* [PATCH] mm/device-public-memory: Enable move_pages() to stat device memory
@ 2017-09-22 20:13 Reza Arbab
2017-09-22 20:31 ` Reza Arbab
2017-09-26 13:37 ` Michal Hocko
0 siblings, 2 replies; 8+ messages in thread
From: Reza Arbab @ 2017-09-22 20:13 UTC (permalink / raw)
To: Andrew Morton
Cc: Michal Hocko, Jan Kara, Ross Zwisler, Kirill A. Shutemov,
Lorenzo Stoakes, Dave Jiang, Jérôme Glisse,
Matthew Wilcox, Hugh Dickins, Huang Ying, Ingo Molnar,
Aneesh Kumar K.V, James Morse, Naoya Horiguchi, Minchan Kim,
Johannes Weiner, Will Deacon, linux-mm, linux-kernel
The move_pages() syscall can be used to find the numa node where a page
currently resides. This is not working for device public memory pages,
which erroneously report -EFAULT (unmapped or zero page).

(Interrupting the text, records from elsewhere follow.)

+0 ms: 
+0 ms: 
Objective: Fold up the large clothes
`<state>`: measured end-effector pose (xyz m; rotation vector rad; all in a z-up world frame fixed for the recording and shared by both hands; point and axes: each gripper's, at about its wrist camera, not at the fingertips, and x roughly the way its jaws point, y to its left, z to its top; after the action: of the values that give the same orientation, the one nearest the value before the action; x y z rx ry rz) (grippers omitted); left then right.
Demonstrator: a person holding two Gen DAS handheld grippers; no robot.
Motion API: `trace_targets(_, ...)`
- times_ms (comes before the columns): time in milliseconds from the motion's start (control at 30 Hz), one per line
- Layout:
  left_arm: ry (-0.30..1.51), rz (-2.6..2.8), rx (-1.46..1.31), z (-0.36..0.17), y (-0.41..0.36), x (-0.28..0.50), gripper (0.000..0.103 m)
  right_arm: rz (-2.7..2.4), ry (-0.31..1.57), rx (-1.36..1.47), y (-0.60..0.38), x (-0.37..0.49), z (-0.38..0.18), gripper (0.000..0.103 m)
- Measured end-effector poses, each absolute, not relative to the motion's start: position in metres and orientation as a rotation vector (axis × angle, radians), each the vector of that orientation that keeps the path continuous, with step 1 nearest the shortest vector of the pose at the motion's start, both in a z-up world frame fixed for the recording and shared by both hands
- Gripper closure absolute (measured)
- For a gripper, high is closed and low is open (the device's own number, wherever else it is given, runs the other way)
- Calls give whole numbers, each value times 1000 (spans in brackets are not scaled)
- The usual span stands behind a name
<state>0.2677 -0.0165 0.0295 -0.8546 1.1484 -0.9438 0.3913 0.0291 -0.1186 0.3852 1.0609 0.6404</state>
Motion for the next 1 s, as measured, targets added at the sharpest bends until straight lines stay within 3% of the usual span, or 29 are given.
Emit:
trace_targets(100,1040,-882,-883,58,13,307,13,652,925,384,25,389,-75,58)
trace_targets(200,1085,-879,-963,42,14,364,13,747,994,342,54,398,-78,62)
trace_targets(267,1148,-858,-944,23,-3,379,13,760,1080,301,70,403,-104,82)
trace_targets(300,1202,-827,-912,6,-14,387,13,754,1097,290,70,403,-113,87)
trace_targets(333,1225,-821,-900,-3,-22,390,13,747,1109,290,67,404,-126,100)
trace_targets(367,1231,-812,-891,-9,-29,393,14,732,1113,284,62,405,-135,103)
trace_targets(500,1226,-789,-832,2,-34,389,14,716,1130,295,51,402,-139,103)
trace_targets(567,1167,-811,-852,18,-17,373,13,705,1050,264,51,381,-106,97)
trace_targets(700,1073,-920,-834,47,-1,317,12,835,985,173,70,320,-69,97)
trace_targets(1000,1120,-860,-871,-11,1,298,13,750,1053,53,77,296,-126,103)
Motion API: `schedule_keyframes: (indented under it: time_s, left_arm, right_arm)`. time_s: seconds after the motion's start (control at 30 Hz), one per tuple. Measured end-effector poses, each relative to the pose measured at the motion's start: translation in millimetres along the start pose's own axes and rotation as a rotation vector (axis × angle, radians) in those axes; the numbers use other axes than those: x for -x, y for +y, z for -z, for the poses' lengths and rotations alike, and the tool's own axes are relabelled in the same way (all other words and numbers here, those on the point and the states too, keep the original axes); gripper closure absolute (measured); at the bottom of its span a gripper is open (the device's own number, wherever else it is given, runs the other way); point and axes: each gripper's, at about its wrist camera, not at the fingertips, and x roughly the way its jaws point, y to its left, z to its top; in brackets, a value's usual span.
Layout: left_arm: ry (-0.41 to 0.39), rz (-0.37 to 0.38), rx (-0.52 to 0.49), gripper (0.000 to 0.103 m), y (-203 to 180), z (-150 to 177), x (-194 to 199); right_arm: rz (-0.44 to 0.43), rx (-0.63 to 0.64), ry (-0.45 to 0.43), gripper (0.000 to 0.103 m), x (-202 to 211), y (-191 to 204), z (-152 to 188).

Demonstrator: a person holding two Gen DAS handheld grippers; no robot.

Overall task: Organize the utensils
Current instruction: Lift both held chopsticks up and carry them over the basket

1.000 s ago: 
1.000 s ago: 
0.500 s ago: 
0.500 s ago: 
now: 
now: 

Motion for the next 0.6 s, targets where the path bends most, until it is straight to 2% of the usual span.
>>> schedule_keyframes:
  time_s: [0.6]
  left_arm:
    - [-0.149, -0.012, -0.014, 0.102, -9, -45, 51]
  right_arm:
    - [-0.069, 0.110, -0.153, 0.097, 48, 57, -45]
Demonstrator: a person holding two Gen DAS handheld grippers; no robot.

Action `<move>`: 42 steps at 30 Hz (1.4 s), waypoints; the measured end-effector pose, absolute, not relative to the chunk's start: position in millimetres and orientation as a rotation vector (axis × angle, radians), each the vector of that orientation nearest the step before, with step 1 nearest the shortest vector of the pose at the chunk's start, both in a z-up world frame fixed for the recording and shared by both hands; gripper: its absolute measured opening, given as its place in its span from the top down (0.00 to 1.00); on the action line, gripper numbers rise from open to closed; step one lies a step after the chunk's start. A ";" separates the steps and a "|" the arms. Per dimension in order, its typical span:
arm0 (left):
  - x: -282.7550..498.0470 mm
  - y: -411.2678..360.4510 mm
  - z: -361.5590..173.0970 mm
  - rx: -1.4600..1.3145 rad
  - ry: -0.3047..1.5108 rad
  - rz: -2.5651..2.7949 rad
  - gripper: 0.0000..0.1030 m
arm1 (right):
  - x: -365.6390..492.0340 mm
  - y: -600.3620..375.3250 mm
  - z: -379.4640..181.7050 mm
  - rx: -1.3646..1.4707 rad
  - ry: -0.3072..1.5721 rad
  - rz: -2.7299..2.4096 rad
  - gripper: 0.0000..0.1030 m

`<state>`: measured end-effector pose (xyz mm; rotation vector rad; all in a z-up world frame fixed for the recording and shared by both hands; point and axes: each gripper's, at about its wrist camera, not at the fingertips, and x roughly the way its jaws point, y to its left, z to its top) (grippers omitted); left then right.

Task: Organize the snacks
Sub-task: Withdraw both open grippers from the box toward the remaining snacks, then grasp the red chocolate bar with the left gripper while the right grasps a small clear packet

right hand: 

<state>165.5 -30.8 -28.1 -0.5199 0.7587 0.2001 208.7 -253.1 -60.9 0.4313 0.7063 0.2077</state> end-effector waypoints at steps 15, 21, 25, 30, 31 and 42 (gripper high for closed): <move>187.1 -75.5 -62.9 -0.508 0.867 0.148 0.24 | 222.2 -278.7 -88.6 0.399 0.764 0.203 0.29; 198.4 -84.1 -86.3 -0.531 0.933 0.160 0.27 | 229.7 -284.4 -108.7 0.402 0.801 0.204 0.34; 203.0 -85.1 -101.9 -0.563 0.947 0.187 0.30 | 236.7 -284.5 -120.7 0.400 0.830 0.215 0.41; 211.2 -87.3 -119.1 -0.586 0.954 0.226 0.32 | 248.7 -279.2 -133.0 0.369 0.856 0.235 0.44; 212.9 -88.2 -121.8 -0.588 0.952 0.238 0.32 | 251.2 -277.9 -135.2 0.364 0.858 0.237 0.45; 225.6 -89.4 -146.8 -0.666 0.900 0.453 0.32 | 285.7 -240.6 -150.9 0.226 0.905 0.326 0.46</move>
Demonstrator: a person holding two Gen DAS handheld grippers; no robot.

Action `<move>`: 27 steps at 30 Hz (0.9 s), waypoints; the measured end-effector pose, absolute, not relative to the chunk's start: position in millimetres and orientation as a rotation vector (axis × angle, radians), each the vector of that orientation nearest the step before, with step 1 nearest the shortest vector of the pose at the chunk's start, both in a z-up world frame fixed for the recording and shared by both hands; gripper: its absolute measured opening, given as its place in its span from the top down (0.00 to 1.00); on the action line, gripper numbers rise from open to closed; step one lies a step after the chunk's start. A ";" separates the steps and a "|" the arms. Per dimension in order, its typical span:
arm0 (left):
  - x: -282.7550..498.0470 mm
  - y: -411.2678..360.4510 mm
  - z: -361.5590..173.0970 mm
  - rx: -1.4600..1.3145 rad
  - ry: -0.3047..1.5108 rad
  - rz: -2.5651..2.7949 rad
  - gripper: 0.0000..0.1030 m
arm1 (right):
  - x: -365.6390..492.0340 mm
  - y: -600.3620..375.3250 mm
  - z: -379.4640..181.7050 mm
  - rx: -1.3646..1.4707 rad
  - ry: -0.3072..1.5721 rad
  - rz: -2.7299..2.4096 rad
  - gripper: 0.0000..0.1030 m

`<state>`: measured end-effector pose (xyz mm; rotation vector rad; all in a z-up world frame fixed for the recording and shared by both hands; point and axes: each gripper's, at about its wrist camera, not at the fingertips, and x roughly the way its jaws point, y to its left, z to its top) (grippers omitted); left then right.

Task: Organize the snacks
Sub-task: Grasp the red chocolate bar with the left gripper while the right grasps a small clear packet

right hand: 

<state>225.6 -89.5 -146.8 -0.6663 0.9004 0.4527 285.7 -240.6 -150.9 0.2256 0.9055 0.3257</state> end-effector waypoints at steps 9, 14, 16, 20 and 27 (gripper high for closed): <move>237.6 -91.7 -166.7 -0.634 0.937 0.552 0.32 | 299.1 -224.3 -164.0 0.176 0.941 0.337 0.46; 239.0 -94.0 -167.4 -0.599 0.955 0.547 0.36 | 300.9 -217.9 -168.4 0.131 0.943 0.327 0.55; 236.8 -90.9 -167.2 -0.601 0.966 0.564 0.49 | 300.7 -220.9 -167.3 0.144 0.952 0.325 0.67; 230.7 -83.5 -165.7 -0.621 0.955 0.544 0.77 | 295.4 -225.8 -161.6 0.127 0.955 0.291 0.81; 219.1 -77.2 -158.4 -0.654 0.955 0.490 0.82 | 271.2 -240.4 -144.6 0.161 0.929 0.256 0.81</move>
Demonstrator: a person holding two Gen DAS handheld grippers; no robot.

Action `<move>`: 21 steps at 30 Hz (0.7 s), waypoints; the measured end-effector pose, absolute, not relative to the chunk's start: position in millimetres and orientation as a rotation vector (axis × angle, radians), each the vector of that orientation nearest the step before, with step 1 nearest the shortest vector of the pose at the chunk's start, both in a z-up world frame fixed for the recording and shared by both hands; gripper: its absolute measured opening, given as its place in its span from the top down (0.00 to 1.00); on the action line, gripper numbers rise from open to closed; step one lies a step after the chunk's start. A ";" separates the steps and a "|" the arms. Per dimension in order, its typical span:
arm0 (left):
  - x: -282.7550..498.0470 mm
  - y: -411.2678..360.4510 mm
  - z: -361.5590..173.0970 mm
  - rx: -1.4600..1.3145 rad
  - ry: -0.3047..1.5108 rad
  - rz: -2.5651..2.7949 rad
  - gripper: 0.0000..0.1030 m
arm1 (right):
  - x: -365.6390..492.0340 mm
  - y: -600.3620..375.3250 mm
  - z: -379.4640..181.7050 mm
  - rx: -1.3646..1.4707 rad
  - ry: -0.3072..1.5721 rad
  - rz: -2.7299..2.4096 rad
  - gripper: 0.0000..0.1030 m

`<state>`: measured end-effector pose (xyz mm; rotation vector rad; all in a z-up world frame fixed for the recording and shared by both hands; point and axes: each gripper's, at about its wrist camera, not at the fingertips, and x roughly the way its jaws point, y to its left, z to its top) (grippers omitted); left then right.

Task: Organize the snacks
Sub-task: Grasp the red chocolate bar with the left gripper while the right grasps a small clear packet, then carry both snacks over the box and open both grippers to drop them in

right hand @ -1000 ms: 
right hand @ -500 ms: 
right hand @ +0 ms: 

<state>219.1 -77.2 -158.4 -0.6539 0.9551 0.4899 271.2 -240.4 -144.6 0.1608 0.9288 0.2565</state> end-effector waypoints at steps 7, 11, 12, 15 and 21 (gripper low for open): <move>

Enable by adding a FOLL_DEVICE flag for follow_page(), which
move_pages() will use. This could be done unconditionally, but adding a
flag seems like a safer change.
Cc: Jérôme Glisse <jglisse@redhat.com>
Signed-off-by: Reza Arbab <arbab@linux.vnet.ibm.com>
---
include/linux/mm.h | 1 +
mm/gup.c | 2 +-
mm/migrate.c | 2 +-
3 files changed, 3 insertions(+), 2 deletions(-)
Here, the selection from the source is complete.